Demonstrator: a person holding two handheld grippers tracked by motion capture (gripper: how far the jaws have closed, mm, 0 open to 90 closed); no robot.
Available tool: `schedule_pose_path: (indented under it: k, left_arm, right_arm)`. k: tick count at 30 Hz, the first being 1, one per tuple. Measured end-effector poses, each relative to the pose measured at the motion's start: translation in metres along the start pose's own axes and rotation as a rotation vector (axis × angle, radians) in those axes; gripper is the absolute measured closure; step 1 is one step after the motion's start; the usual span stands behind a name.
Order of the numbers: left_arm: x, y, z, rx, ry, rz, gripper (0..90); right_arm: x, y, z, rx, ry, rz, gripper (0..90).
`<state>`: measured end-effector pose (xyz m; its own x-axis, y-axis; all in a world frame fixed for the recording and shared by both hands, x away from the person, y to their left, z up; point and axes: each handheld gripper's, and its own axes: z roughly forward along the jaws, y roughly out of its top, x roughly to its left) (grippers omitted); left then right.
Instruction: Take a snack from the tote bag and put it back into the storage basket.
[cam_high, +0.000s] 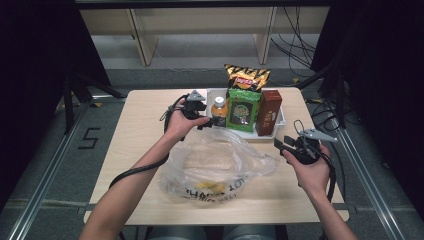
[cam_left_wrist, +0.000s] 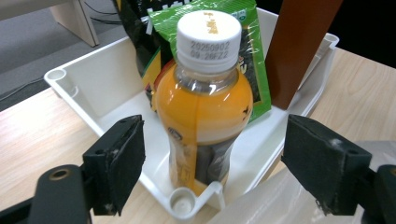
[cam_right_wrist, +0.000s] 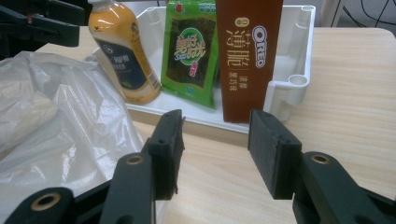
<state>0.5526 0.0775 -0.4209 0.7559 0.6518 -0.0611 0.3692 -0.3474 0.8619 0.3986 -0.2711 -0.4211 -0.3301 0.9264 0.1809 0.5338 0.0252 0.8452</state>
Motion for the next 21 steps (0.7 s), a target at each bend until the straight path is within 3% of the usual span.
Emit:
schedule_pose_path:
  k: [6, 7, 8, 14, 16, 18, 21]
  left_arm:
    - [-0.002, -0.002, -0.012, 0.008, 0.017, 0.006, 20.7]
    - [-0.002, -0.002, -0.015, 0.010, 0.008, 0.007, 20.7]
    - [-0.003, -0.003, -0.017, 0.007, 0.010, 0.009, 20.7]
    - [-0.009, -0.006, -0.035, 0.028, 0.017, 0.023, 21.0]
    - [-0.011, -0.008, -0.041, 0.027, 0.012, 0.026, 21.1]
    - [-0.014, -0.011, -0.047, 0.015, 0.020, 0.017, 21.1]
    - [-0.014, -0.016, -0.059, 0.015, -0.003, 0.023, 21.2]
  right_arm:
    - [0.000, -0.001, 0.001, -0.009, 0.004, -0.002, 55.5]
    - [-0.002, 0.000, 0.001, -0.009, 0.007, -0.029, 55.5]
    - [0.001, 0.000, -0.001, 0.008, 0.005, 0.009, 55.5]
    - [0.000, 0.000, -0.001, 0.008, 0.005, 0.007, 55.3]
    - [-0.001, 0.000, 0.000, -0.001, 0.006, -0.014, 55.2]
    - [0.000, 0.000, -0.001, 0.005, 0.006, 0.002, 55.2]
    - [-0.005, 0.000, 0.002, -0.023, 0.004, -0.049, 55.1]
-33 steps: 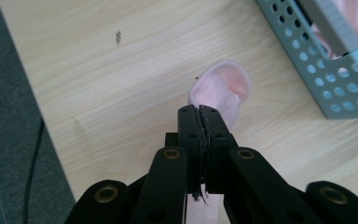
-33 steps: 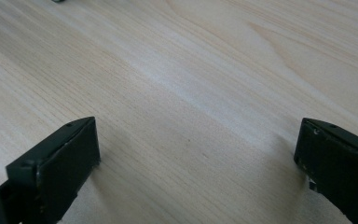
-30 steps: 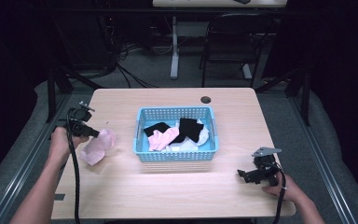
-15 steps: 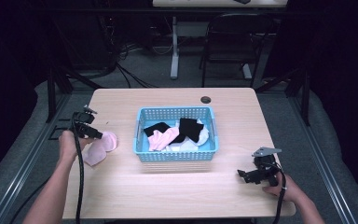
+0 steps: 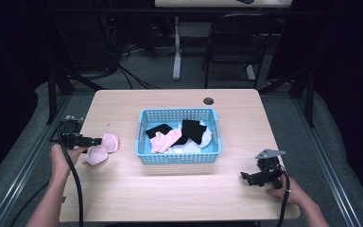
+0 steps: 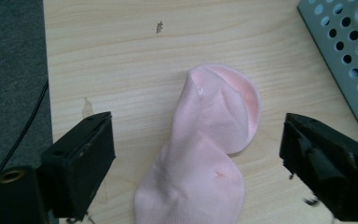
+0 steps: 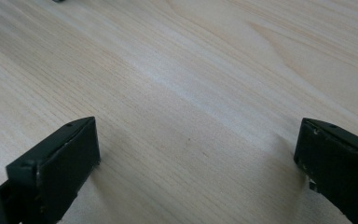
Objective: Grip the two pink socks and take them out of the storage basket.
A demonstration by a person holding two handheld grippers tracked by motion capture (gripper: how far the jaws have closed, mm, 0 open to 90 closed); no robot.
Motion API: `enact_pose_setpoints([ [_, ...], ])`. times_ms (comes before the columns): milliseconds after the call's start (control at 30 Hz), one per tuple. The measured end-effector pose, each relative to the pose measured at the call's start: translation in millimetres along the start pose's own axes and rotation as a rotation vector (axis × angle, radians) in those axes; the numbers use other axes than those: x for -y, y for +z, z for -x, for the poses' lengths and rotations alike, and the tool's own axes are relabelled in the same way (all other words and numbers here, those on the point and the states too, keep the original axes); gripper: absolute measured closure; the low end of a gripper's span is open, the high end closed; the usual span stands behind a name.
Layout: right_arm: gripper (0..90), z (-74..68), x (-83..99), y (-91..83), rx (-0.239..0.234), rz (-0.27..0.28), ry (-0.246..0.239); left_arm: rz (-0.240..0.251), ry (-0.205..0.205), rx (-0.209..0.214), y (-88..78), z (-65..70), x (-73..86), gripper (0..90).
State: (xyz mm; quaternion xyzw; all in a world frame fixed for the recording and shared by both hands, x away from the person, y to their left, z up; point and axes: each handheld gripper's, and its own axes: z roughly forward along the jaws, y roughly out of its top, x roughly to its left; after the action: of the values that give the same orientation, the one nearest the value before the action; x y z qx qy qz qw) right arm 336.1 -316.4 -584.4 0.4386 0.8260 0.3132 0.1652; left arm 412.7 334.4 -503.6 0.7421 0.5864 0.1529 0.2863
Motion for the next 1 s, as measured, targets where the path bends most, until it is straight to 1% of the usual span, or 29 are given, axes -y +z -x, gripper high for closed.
enact_pose_setpoints([
  [100, 0.0, 0.0, 0.0, 0.0, 0.000, 0.000, 0.000, 0.047, -0.015, 0.024, -5.4, 0.1, 5.9, 6.8],
  [167, 0.0, 0.0, 0.0, 0.0, 0.002, -0.001, 0.000, 0.085, -0.025, 0.042, -11.5, 1.4, 10.1, 2.3],
  [200, 0.0, 0.1, 0.0, 0.0, 0.003, -0.002, -0.001, 0.102, -0.029, 0.050, -14.0, 2.8, 11.7, 2.0],
  [267, 0.0, 0.0, 0.0, 0.0, 0.000, 0.000, 0.000, 0.115, -0.023, 0.055, -17.3, 6.7, 13.8, 1.8],
  [333, 0.0, 0.1, 0.0, 0.0, 0.003, -0.002, -0.001, 0.123, -0.010, 0.058, -19.2, 11.2, 14.3, 1.5],
  [433, 0.0, 0.0, 0.0, 0.0, 0.001, -0.001, 0.000, 0.142, 0.008, 0.075, -23.3, 21.7, 12.7, 0.7],
  [567, 0.0, 0.0, 0.0, 0.0, 0.001, -0.001, 0.000, 0.161, 0.041, 0.095, -29.0, 34.9, 7.2, 0.1],
  [633, 0.0, 0.0, 0.0, 0.0, 0.003, -0.001, 0.000, 0.174, 0.051, 0.103, -31.7, 40.7, 4.6, 0.1],
  [833, 0.0, 0.1, 0.0, 0.0, 0.002, -0.001, -0.001, 0.198, 0.100, 0.119, -38.5, 59.6, -7.9, 0.1],
  [1000, 0.0, 0.1, -0.1, 0.0, 0.003, -0.002, -0.001, 0.202, 0.139, 0.139, -39.5, 73.9, -18.7, 0.1],
])
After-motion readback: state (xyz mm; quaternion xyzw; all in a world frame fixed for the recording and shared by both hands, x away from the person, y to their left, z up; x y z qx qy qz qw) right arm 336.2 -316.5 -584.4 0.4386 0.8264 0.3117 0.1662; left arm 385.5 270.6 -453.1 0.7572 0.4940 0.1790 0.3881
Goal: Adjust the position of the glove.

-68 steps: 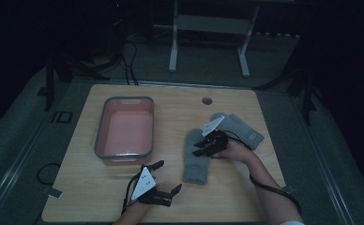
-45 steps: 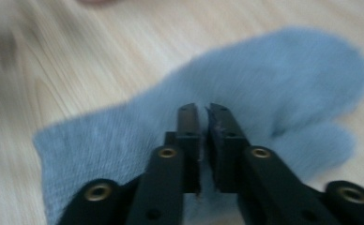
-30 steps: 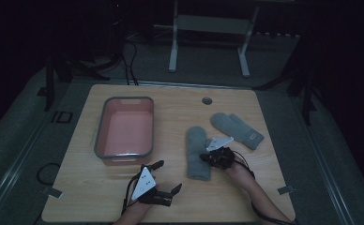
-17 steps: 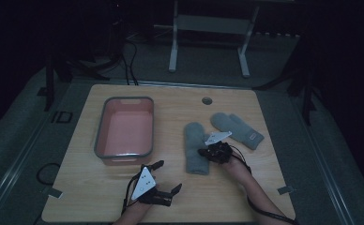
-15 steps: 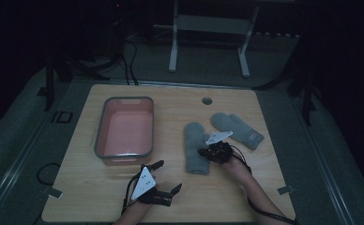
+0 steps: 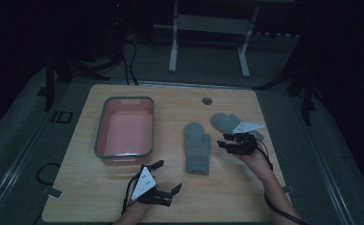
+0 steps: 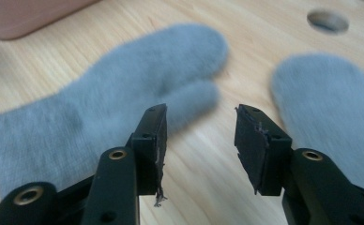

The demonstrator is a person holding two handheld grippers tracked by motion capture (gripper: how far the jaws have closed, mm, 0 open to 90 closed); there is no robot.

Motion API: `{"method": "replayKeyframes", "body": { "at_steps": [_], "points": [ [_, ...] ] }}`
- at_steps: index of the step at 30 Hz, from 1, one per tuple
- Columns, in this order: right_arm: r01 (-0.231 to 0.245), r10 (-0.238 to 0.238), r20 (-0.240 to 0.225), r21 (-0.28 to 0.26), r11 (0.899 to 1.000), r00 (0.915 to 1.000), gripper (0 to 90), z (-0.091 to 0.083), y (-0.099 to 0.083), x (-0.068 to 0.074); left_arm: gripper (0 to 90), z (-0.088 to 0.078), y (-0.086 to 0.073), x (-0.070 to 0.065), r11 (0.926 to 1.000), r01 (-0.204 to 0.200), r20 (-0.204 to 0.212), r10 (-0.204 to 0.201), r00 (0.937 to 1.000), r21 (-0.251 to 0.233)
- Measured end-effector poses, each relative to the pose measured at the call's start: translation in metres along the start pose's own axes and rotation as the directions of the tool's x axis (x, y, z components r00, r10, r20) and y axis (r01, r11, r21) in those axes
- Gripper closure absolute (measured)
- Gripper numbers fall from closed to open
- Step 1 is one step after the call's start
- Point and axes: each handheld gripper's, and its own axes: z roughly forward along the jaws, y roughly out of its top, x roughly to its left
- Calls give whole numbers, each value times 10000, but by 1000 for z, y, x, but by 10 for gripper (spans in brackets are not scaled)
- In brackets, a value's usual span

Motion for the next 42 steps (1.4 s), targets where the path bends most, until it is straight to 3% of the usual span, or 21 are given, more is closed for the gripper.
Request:
{"method": "replayKeyframes", "body": {
  "at_steps": [4, 5, 9, 12, 14, 16, 19, 27, 29, 33, 38, 42],
  "points": [
    [20, -28, 505, 176, 9998, 9987, 471, -7, -5, -16, 3, 0, 0, 0, 10000, 10, -2, -10, 10000, -9],
    [-192, 195, 813, -44, 9998, 9965, 386, -11, -9, -24, 3, 0, 0, 0, 10000, 19, -6, -19, 10000, -12],
    [-548, 585, 1036, -382, 9978, 9929, 357, -16, -12, -38, 3, 0, 0, 0, 10000, 55, -2, -55, 10000, -22],
    [-797, 880, 1208, -718, 9942, 9888, 416, -20, -10, -51, 3, 0, 0, 0, 10000, 26, -8, -26, 10000, -13],
    [-874, 949, 1063, -733, 9935, 9898, 523, -20, -8, -61, 3, 0, 0, 0, 10000, 23, -10, -23, 10000, -9],
    [-864, 910, 1347, -393, 9955, 9867, 535, -15, -9, -72, 3, 0, 0, 0, 10000, 35, 1, -35, 10000, -10],
    [-1089, 1058, 1336, 163, 9939, 9854, 560, -2, -11, -84, 3, 0, 0, 0, 10000, 19, 1, -19, 10000, -14],
    [-665, 601, 1028, 598, 9960, 9929, 517, 23, -7, -91, 3, 0, 0, 0, 10000, 31, 0, -31, 10000, -11],
    [-603, 507, 1072, 885, 9942, 9929, 540, 27, -7, -94, 3, 0, 0, 0, 10000, 37, -17, -37, 10000, -9],
    [118, -354, 1371, 1694, 9855, 9899, 623, 38, -11, -92, 3, 0, 0, 1, 9999, 101, -5, -101, 9999, -13],
    [-137, -115, 1613, 1546, 9879, 9868, 793, 41, -13, -90, 3, 0, 0, 1, 10000, 86, -4, -86, 10000, -18],
    [-434, 128, 2099, 1417, 9890, 9776, 841, 41, -13, -83, 3, 0, 0, 1, 10000, 97, -11, -97, 10000, -22]
  ]
}}
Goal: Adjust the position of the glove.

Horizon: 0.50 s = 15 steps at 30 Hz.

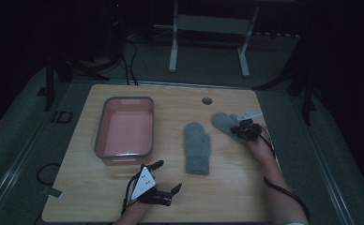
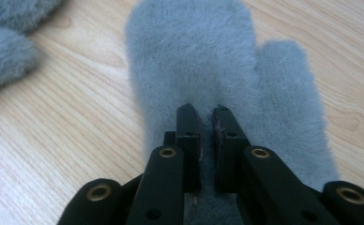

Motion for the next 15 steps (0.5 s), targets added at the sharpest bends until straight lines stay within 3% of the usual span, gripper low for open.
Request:
{"method": "replayKeyframes", "body": {
  "at_steps": [4, 7, 12, 15],
  "points": [
    [-668, 676, 289, -284, 9974, 9973, 848, -9, 2, 4, 3, 0, 0, 0, 10000, 48, -19, -48, 10000, -1],
    [-1343, 1386, 781, -579, 9892, 9873, 850, -21, 3, 6, 3, 0, 0, 0, 10000, 40, -16, -40, 10000, 4],
    [-2467, 2593, 1231, -1087, 9630, 9579, 850, -46, 3, 8, 3, 0, 0, 0, 10000, -9, -22, 9, 10000, 13],
    [-3191, 3363, 1465, -1288, 9389, 9303, 850, -61, 2, 13, 3, 0, 0, 0, 10000, 22, -26, -22, 10000, 0]
  ]
}}
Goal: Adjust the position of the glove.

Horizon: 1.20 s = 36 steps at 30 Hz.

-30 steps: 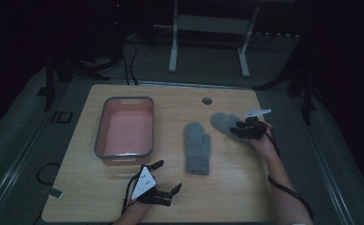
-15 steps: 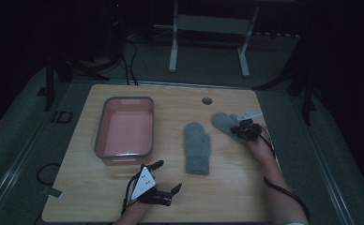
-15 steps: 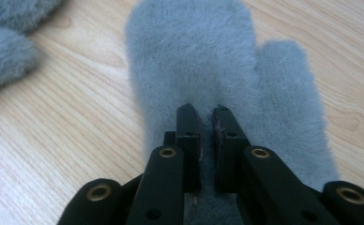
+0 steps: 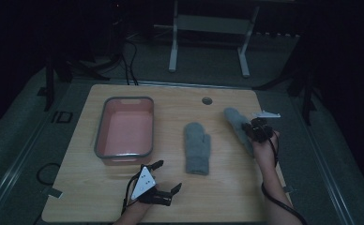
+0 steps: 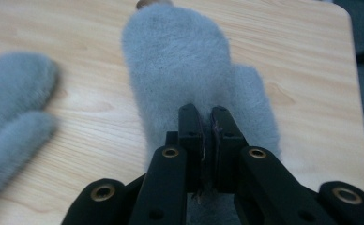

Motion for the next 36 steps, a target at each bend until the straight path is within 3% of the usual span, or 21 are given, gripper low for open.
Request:
{"method": "replayKeyframes", "body": {
  "at_steps": [3, 5, 6, 8, 10, 14, 16, 24, 27, 30, 32, 34, 35, 36],
  "points": [
    [-908, 910, 545, -72, 9958, 9944, 850, -17, -3, 4, 3, 0, 0, 0, 10000, 3, -6, -3, 10000, 6],
    [-1202, 1213, 1012, -163, 9926, 9875, 849, -28, -8, 10, 3, 0, 0, 0, 10000, 0, -12, 0, 10000, 7],
    [-1202, 1213, 1012, -163, 9926, 9875, 849, -28, -8, 10, 3, 0, 0, 0, 10000, 0, -12, 0, 10000, 7],
    [-1391, 1390, 1456, -96, 9902, 9795, 849, -40, -14, 20, 3, 0, 0, 0, 10000, -37, -12, 37, 10000, 12],
    [-1702, 1698, 1610, -118, 9853, 9722, 850, -47, -21, 25, 3, 0, 0, 0, 10000, -41, -19, 41, 10000, 10],
    [-2130, 2079, 1998, 43, 9770, 9575, 849, -47, -38, 33, 3, 0, 0, 0, 10000, -35, -30, 35, 10000, 13],
    [-2267, 2164, 1987, 306, 9735, 9559, 847, -40, -46, 35, 3, 0, 0, 0, 10000, -75, -28, 75, 10000, 18],
    [-2513, 2357, 1788, 700, 9654, 9552, 830, -18, -68, 33, 3, 0, 0, -1, 9999, -113, -23, 113, 9999, 33],
    [-2332, 2193, 1673, 679, 9701, 9612, 786, -17, -69, 34, 3, 0, 0, -1, 9999, -120, -22, 120, 9999, 37],
    [-2187, 2114, 1054, 636, 9737, 9717, 681, -21, -65, 32, 3, 0, 0, -1, 9999, -103, -24, 103, 9999, 28],
    [-1831, 1803, 534, 532, 9817, 9822, 602, -27, -60, 31, 3, 0, 0, -1, 9999, -99, -24, 99, 9999, 30],
    [-1198, 1204, -144, 391, 9920, 9926, 517, -34, -57, 29, 3, 0, 0, -1, 9999, -97, -23, 97, 10000, 30],
    [-830, 844, -503, 284, 9961, 9952, 485, -37, -55, 28, 3, 0, 0, -1, 9999, -103, -17, 103, 9999, 31],
    [-830, 844, -503, 284, 9961, 9952, 485, -37, -55, 28, 3, 0, 0, -1, 9999, -103, -17, 103, 9999, 31]
  ]
}}
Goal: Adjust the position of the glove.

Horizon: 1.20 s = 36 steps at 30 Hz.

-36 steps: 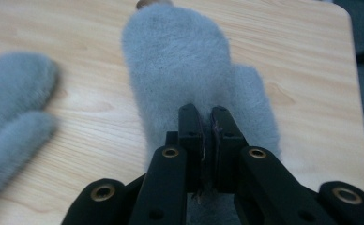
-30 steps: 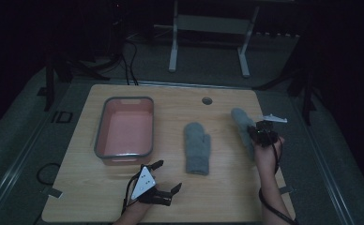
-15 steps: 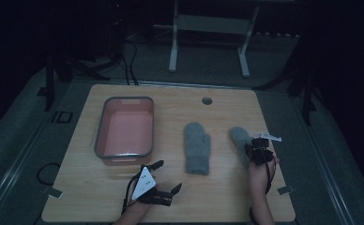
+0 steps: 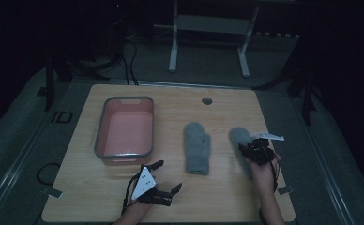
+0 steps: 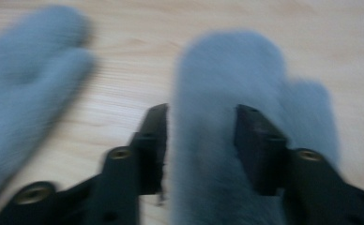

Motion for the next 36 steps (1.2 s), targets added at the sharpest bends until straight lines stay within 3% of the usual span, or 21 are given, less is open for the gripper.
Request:
{"method": "replayKeyframes", "body": {
  "at_steps": [1, 4, 7, 8, 9, 12, 13, 16, 19, 23, 26, 27, 31, 34, 36],
  "points": [
    [931, -926, -646, 42, 9957, 9936, 451, -10, 4, -5, 3, 0, 0, 0, 10000, 4, -1, -4, 10000, 0],
    [1309, -1315, -1134, -124, 9913, 9848, 426, -26, 5, -13, 3, 0, 0, 0, 10000, 29, 2, -29, 10000, -13],
    [1464, -1481, -1119, -237, 9889, 9826, 433, -31, 5, -15, 3, 0, 0, 1, 9999, 107, 13, -107, 9999, -15],
    [1880, -1900, -555, -394, 9814, 9802, 389, -38, 3, -21, 3, 0, 0, 1, 9999, 154, 21, -154, 9999, -28],
    [1921, -1933, -275, -423, 9805, 9808, 390, -38, 2, -23, 3, 0, 0, 1, 9999, 154, 21, -154, 9999, -28],
    [1645, -1661, -369, -420, 9855, 9854, 378, -33, -1, -29, 3, 0, 0, 1, 9999, 109, 33, -109, 9999, -27],
    [1357, -1368, -314, -344, 9902, 9901, 378, -29, -2, -32, 3, 0, 0, 1, 9999, 95, 41, -95, 9999, -31],
    [763, -763, -23, 35, 9971, 9971, 390, -10, -10, -35, 3, 0, 0, 1, 9999, 149, 49, -149, 9999, -35],
    [381, -385, 295, 130, 9992, 9988, 419, 0, -16, -33, 3, 0, 0, 2, 9998, 181, 59, -181, 9998, -43],
    [467, -484, 430, 403, 9981, 9979, 465, 8, -22, -28, 3, 0, 0, 1, 9999, 153, 81, -153, 9999, -37],
    [762, -794, 516, 623, 9951, 9955, 544, 14, -26, -23, 3, 0, 0, 1, 9999, 132, 88, -132, 9999, -33],
    [1099, -1135, 615, 586, 9922, 9916, 610, 15, -28, -20, 3, 0, 0, 1, 9999, 130, 83, -129, 9999, -28],
    [508, -540, 897, 378, 9980, 9945, 775, 15, -29, -15, 3, 0, 0, 1, 9999, 137, 75, -137, 9999, -31],
    [92, -105, 1104, 129, 9999, 9938, 818, 15, -30, -11, 3, 0, 0, 1, 9999, 113, 66, -113, 9999, -24],
    [105, -113, 1220, 74, 9999, 9925, 824, 14, -30, -10, 3, 0, 0, 1, 9999, 125, 62, -125, 9999, -25]
  ]
}}
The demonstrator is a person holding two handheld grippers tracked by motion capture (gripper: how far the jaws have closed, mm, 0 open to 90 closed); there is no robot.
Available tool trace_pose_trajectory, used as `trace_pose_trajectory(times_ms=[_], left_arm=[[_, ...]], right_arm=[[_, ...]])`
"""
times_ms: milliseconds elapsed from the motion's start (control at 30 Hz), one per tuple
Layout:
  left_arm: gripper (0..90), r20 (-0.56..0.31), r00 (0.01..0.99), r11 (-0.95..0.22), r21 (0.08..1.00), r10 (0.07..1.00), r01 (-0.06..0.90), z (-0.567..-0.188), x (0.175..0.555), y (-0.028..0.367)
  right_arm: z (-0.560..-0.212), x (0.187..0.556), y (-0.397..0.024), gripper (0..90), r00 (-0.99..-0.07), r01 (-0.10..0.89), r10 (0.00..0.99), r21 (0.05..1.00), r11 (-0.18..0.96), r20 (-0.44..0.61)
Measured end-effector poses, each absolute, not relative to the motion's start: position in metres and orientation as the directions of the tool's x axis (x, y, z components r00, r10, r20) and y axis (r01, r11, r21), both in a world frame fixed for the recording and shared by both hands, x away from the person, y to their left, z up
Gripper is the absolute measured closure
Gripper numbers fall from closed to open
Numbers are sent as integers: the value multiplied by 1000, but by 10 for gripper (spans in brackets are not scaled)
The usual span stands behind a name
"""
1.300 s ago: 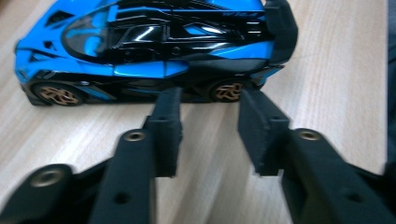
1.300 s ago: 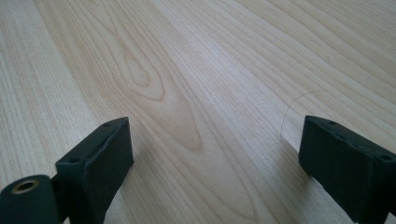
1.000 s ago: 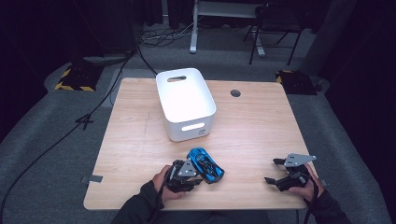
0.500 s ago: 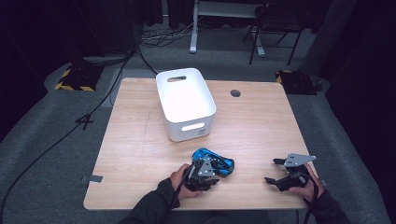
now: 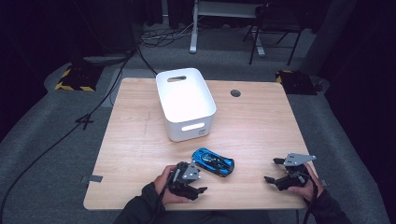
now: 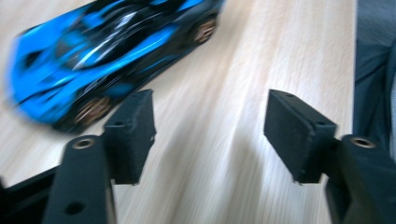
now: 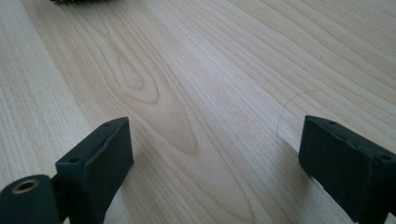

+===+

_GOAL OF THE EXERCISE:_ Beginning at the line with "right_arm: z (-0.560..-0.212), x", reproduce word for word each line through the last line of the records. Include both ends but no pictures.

_SOLUTION TO THE PROBLEM:_
  right_arm: z (-0.560..-0.212), x (0.187..0.556), y (-0.397..0.024), gripper (0..90), r00 (-0.99..-0.07), r01 (-0.10..0.89), r10 (0.00..0.99), r21 (0.05..1.00), r11 (-0.18..0.96), r20 (-0.44..0.61)
Measured end-effector poses, each absolute, not relative to the motion's start: position in metres and orientation as the directions of the tool's x axis (x, y, z components r00, r10, r20) and y axis (r01, r11, r21), both in a world frame fixed for the recording and shared by both hands, x away from the person, y to their left, z up
Gripper is the absolute measured closure
Gripper numbers fall from closed to open
Numbers are sent as integers: the value multiplied by 1000, but by 10 for gripper (spans in brackets are not scaled)
The usual span stands behind a name
"""
1.300 s ago: 
1.300 s ago: 
1.000 s ago: 
0.500 s ago: 
now: 
now: 
now: 

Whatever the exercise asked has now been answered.